Differences in systolic blood pressure between the groups developed rapidly and were sustained during the intervention period (Fig. S4). The mean systolic blood pressure at the last intervention-period visit was 120.0 mm Hg in the intensive-treatment group and 133.9 mm Hg in the standard-treatment group. In the comparison of the postintervention close-out visit with the final intervention-period visit, the mean systolic blood pressure was 6.9 mm Hg higher in the intensive-treatment group and 2.6 mm Hg higher in the standard-treatment group at the close-out visit than at the last intervention-period visit (Fig. S5).

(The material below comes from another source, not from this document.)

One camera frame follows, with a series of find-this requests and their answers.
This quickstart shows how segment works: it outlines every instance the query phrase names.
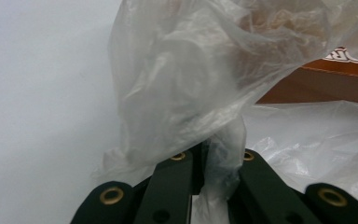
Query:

CLINICAL OUTCOMES: INTERVENTION PERIOD

Numbers of outcome events during the intervention period that were included in the previous analysis, along with additional numbers of events in the current analysis, are shown in Table S3. The rate of the primary outcome was 1.77% per year in the intensive-treatment group and 2.40% per year in the standard-treatment group (hazard ratio, 0.73; 95% confidence interval [CI], 0.63 to 0.86; P<0.001) (Fig. 1 and Table 1), similar to the previously published findings (1.65% per year and 2.19% per year, respectively; hazard ratio, 0.75; 95% CI, 0.64 to 0.89; P<0.001).¹ Results were similar for the post hoc analysis of the primary outcome in which nonfatal heart failure was excluded (hazard ratio, 0.75; 95% CI, 0.63 to 0.89; P = 0.001). All-cause mortality was 1.06% per year in the intensive-treatment group and 1.41% per year in the standard-treatment group (hazard ratio, 0.75; 95% CI, 0.61 to 0.92; P = 0.006) (Fig. S6), similar to the previously published findings (1.03% per year and 1.40% per year, respectively; hazard ratio, 0.73; 95% CI, 0.60 to 0.90; P = 0.003). Rates of myocardial infarction, heart failure, and death from cardiovascular causes were significantly lower in the intensive-treatment group than in the standard-treatment group. There was no evidence of heterogeneity of the treatment effect across prespecified subgroups for the primary outcome or for all-cause mortality (Figs. 2 and S7).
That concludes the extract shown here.